Polysemy - Evidence from Linguistics, Behavioural Science and Contextualised Language Models

Authors

Abstract

Polysemy, a type of lexical ambiguity where a word can have multiple, related senses, traditionally received less research attention than the better-known phenomenon of homonymy, where a word can have multiple, unrelated meanings. But especially throughout the last decade, substantial new evidence and many new theoretical analyses of the processing of polysemy have appeared in linguistics, psychology, and computational linguistics literature. This recent acceleration is fuelled by the growing availability of large, crowd-sourced datasets containing empirical evidence on different facets of the phenomenon, as well as the development of contextualised language models that aim to represent a given word within a given context. In this survey we set out to discuss these recent contributions to the investigation of polysemy against the backdrop of a long legacy of seminal research conducted across multiple decades and disciplines, and attempt to summarise the theoretical picture that is emerging from their observations.
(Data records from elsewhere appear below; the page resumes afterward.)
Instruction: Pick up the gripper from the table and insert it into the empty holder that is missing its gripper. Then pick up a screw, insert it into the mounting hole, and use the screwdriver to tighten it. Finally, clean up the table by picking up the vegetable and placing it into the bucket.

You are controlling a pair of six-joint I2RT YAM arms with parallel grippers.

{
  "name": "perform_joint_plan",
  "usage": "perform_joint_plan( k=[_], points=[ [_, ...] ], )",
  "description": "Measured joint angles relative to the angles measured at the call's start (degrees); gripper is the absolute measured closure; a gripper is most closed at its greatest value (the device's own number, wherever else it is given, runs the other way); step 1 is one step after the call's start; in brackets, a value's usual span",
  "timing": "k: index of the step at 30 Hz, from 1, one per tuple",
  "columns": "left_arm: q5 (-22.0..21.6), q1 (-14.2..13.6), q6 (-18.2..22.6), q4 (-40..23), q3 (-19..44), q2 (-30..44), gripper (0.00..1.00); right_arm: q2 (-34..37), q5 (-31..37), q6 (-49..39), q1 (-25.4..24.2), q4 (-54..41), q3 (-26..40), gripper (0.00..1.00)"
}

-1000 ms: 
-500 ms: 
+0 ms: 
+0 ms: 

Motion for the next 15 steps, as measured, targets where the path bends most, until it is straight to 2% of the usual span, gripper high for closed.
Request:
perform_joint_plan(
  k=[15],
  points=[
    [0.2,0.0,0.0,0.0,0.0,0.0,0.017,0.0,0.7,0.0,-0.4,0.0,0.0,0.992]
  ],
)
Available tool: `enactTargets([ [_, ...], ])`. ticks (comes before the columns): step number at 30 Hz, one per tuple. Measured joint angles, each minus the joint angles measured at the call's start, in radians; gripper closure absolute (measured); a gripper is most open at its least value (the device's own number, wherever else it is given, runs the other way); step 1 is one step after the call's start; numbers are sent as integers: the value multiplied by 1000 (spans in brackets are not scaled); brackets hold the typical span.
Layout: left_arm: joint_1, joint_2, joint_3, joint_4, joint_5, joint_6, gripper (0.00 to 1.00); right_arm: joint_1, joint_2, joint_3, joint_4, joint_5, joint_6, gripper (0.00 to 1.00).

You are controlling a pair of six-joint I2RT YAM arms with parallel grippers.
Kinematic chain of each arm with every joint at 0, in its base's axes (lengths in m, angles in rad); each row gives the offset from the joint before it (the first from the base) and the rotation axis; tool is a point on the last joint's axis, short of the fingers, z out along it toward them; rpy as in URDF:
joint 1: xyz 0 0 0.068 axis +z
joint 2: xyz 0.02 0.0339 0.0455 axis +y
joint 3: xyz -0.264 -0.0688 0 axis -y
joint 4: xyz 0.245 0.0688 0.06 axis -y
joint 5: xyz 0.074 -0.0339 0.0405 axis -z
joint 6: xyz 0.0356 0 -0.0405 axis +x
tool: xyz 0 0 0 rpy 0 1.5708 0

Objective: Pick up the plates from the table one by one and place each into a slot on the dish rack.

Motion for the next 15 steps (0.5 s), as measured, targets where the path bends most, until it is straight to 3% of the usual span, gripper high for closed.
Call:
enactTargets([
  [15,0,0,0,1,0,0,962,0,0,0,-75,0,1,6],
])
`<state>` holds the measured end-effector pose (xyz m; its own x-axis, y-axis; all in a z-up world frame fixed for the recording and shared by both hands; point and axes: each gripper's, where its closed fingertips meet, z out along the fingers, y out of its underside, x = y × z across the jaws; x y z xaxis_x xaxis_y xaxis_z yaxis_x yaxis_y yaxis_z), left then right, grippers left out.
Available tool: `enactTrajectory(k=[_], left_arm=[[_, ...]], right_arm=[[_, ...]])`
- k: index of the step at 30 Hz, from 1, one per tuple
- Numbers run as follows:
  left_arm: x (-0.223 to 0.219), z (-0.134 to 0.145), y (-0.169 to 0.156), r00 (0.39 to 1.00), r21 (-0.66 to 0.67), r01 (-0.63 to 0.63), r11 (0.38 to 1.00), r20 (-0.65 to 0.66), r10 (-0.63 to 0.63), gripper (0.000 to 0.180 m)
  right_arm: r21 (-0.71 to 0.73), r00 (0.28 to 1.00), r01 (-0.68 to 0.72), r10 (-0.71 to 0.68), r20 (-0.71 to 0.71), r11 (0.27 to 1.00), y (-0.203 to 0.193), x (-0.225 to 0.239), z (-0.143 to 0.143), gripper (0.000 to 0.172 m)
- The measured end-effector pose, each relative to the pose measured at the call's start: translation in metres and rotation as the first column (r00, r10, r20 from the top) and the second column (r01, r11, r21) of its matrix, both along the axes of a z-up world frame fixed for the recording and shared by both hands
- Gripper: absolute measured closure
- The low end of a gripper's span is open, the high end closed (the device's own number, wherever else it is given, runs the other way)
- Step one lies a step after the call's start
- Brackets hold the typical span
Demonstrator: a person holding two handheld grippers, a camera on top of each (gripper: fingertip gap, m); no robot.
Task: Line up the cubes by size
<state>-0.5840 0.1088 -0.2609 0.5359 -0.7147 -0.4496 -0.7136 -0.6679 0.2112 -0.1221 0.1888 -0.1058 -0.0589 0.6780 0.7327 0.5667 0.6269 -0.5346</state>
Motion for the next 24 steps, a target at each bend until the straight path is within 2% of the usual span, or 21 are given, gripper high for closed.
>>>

The survey is articulated in three parts. In Part 1, we discuss lexical ambiguity from a linguistic perspective, introducing the distinction between homonymy, polysemy, and vagueness, and cover the key proposals regarding polysemy and its sub-types.
In Part 2, we discuss cognitive evidence on the representation of polysemy in the mental lexicon, reviewing different proposals about the organisation of lexical knowledge in the human language processor. This part covers a range of seminal models based on fundamentally opposing assumptions, as well as a selection of recent hybrid models that combine elements of previous approaches to explain (ir)regularities in the accumulating behavioural data on lexical semantics. Finally, in Part 3, we present an overview of computational approaches to the representation of word meaning in general and polysemy in particular. We introduce traditional distributional semantics models and specialised approaches aimed at representing a specific word sense, before moving to a discussion of language models developed to supply static and - more recently - contextualised word vectors to represent individual word meaning, highlighting how these have influenced and are bound to influence the investigation of polysemy.